-- EXERCISE --
Wherever a line in the records below contains "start", copy that line.

Data items
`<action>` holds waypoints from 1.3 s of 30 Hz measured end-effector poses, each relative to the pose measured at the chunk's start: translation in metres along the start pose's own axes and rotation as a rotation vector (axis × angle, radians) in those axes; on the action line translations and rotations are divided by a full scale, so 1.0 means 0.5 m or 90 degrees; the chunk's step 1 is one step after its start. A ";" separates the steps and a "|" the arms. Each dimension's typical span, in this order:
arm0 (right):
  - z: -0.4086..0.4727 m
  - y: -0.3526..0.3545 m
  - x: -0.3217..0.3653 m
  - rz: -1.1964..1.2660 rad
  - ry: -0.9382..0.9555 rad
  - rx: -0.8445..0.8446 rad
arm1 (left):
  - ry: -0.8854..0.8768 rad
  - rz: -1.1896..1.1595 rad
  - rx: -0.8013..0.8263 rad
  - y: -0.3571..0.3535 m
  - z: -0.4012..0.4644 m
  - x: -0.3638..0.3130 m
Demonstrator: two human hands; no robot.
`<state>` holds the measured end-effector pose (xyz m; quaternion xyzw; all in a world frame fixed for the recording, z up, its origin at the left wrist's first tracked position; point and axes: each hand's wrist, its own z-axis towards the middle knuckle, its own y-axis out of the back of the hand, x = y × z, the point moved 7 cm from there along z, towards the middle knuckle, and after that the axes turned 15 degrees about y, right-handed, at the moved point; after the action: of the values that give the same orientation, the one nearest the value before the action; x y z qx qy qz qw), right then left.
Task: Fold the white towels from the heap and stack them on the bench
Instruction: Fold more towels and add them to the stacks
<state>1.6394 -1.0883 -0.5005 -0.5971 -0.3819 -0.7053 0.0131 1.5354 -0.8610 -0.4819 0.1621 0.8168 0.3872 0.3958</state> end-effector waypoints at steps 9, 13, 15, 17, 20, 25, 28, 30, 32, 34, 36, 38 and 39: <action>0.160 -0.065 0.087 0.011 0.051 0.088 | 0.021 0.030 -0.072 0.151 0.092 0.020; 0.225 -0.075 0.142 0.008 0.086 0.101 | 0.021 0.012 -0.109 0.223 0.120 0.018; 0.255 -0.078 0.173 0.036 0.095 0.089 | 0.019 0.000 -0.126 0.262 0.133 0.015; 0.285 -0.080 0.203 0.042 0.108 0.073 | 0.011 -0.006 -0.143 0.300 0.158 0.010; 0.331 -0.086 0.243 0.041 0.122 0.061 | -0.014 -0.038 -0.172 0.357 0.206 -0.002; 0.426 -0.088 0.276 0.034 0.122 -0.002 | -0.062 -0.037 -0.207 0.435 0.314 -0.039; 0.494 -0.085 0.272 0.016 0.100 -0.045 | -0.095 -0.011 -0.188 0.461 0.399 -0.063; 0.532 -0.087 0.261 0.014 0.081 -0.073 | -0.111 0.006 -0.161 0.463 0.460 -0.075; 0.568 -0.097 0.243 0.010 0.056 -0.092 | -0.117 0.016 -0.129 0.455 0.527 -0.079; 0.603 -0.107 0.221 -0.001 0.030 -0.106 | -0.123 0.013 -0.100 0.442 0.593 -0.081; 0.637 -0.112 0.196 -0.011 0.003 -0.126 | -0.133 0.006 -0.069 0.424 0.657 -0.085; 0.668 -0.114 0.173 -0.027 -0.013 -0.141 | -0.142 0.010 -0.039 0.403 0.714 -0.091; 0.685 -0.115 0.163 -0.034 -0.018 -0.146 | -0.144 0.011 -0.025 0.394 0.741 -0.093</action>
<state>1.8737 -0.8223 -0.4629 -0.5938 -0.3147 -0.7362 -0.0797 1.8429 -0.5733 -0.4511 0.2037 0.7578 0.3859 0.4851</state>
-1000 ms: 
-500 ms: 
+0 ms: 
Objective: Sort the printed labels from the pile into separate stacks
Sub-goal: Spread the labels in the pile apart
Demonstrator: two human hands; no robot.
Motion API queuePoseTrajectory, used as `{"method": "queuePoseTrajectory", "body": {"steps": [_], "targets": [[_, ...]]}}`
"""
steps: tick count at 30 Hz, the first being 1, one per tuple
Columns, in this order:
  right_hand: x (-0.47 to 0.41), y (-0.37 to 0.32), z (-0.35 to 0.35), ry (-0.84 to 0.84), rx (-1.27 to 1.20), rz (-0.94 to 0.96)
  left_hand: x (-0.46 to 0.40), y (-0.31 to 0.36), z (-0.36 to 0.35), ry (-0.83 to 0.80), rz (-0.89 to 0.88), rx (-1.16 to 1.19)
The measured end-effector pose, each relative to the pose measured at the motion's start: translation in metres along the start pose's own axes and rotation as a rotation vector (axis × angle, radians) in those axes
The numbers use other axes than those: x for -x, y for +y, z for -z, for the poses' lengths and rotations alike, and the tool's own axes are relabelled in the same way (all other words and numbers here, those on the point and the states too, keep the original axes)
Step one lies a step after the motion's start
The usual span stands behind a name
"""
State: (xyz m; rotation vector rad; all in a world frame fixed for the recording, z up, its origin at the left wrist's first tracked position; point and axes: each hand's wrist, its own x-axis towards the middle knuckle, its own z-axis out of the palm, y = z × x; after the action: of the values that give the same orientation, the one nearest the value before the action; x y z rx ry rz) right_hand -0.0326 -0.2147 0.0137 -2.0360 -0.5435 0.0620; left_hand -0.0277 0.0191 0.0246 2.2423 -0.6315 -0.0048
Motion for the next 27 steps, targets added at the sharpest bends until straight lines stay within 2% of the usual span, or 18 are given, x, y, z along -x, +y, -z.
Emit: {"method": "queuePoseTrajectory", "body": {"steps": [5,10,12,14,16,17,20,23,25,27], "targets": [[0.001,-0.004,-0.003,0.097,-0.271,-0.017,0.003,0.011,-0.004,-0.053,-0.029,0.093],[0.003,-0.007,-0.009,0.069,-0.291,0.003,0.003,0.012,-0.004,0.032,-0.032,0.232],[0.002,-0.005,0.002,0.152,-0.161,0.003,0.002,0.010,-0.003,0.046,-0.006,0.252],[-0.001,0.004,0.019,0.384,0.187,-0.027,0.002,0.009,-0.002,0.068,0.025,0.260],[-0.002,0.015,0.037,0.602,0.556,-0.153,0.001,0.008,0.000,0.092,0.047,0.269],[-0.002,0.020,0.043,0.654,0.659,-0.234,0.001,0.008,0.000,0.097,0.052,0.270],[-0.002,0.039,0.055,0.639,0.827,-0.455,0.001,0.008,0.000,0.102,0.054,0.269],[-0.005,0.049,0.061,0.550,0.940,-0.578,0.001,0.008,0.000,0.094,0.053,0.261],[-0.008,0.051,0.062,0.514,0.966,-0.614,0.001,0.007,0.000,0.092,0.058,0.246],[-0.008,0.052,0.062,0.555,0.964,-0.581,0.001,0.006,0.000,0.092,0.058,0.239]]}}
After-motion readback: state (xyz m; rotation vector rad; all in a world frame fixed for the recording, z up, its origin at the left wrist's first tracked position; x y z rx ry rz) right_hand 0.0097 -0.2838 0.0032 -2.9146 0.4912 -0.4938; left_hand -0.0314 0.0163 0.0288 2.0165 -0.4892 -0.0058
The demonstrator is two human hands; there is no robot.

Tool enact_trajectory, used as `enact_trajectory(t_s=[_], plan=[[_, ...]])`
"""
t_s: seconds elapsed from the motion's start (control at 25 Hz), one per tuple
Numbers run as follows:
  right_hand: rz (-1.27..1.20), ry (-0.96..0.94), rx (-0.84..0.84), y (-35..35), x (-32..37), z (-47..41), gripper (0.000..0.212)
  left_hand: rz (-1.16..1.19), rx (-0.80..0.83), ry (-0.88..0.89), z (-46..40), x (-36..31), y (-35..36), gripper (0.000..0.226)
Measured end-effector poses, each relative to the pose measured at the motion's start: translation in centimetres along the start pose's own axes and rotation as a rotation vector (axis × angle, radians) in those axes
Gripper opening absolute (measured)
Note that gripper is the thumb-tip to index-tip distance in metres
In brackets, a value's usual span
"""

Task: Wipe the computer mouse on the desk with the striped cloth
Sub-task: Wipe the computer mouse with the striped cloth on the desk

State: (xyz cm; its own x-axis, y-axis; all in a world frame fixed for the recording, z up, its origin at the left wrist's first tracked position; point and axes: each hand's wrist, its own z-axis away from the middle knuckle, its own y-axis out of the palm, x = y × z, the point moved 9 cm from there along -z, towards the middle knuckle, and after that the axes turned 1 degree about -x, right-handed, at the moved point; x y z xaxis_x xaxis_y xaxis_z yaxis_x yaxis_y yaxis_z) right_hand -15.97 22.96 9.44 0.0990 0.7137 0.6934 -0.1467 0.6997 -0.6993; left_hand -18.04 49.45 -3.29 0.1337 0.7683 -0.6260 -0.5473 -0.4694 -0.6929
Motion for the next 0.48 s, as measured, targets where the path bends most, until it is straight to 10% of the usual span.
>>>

-- PROBLEM SOLUTION --
`<action>` holds waypoints from 1.3 s of 30 Hz measured end-effector poses, each relative to the pose measured at the chunk's start: translation in metres along the start pose's own axes and rotation as a rotation vector (axis × angle, radians) in those axes; on the action line translations and rotations are divided by a full scale, so 1.0 means 0.5 m or 90 degrees; the chunk's step 1 is one step after its start. A ";" separates the steps and a "|" the arms. Each dimension's typical span, in this order:
The measured end-effector pose, each relative to the pose measured at the motion's start: translation in metres along the start pose's own axes and rotation as a rotation vector (axis × angle, radians) in those axes
Step one lies a step after the motion's start
t_s: seconds elapsed from the motion's start (control at 25 Hz), one per tuple
Measured end-effector poses, each relative to the pose measured at the motion's start: translation in centimetres along the start pose's own axes and rotation as a rotation vector (axis × angle, radians) in those axes

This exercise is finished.